As the Global Fund was blowing up, some people were at that very moment scheming to steal money meant for Chogm, which took place in Kampala in 2007. Exposure of the corrupt does not seem to force others in the State bureaucracy to have second thoughts, fearing that they may get caught as well at some point. They seem to think that they will never be found out, or they are invincible, or maybe because they could not care less. Officials in the latter category are shameless. They know they can always blame their “woes” on “some people who want to bring me down”.

Failing that, they will brave the whole thing before family and friends, go serve a few years in prison then get out and enjoy the loot. The courts seem to be moving toward getting the corrupt to refund stolen monies on top of serving time. That is as it should be. All the convicted thieves must lose all those palatial houses standing atop Kampala hills and fancy businesses in Kikubo that they have built on the backs of Ugandans, especially the sick and the poor.

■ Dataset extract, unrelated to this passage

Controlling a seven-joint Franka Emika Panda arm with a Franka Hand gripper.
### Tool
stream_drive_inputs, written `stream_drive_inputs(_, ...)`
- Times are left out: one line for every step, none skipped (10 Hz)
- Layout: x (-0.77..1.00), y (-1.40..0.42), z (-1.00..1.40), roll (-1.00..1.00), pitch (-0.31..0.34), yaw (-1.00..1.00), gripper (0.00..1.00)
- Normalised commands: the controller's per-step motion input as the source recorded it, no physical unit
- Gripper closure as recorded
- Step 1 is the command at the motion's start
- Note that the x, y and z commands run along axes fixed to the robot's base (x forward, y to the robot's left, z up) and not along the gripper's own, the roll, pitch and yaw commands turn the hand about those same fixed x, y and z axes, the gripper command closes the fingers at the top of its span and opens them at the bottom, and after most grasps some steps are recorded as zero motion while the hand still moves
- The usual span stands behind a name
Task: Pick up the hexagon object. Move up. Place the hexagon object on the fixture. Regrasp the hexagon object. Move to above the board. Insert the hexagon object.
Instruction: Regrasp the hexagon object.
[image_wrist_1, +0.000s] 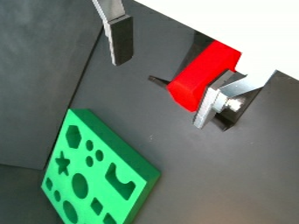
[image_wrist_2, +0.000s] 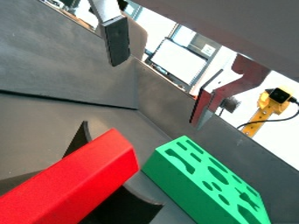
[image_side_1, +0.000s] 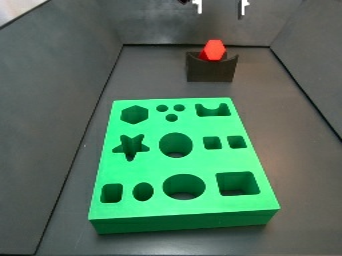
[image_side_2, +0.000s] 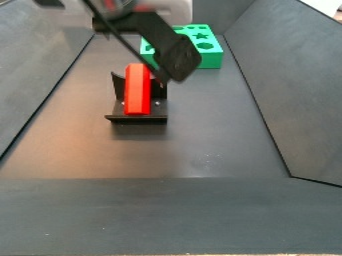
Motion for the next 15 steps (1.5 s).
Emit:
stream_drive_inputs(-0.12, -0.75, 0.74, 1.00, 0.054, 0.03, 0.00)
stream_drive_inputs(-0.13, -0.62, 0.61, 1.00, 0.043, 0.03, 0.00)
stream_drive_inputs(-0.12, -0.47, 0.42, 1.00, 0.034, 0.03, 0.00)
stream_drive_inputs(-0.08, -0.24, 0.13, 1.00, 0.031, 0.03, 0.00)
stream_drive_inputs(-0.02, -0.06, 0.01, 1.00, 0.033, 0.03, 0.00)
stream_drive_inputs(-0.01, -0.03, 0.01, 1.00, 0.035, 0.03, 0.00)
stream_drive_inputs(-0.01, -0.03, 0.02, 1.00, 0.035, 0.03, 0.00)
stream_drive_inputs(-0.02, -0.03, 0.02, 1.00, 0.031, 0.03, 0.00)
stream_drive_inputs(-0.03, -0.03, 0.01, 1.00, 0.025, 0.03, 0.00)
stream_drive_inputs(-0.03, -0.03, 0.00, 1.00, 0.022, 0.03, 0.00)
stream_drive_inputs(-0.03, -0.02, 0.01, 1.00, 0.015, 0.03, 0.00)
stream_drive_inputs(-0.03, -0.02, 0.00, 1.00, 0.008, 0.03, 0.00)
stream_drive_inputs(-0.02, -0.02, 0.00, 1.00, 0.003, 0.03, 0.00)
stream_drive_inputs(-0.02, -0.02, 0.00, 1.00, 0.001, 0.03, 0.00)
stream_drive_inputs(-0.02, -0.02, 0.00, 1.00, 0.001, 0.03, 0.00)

One could argue that the government is stealing from itself and from the people it is established to serve. A government that operates like that is not one that can be relied upon to deliver. That is why we have crumbling everything for which the government is primarily responsible. The schools have not just physically crumbled; it is also the quality of teaching offered. The health care system is a joke.

Some hospitals can no longer paint their walls because the administrators are busy stealing medicines meant for patients under their care. Those medicines, of course, end up in the administrators’ private clinics and pharmacies, to which they send the patients. Kampala’s legendary potholes – new city Executive Director Jennifer Musisi has so far disappointed on fixing them – tell their own powerful story of urban rot throughout the country.

Because of too much focus on coming up with schemes to steal, government officials have no time left to think through and implement policy. No wonder doing simple things like feeding Ugandans is a gargantuan task. Sapped of energy to do things that improve the Ugandan society, these officials have alienated the government from the people.

The one thing we must forever bear in mind is that societies improve themselves – fight corruption – if they so choose. Leadership is the most crucial element in moving forward, or backward. When leaders refuse to tolerate corruption, there will be little of it and even that little will be punished when unearthed. So corruption happens and flourishes as it presently does in Uganda because the country’s top leadership tolerates it.

If President Museveni is happy to take credit for improved security in the country, and there is no doubting that Uganda is possibly at its most peaceful in 50 years, he must also take the blame for the failings. The corruption buck stops right at his desk.

There has been no accounting whatsoever for the corruption in Uganda today. If corruption allows elites that support the government to thrive and thus let Mr Museveni continue hogging State power, he should say so. If that is not the case, then we need to know why and how we have arrived in a place where corruption is this pervasive. Over to His Excellency the President.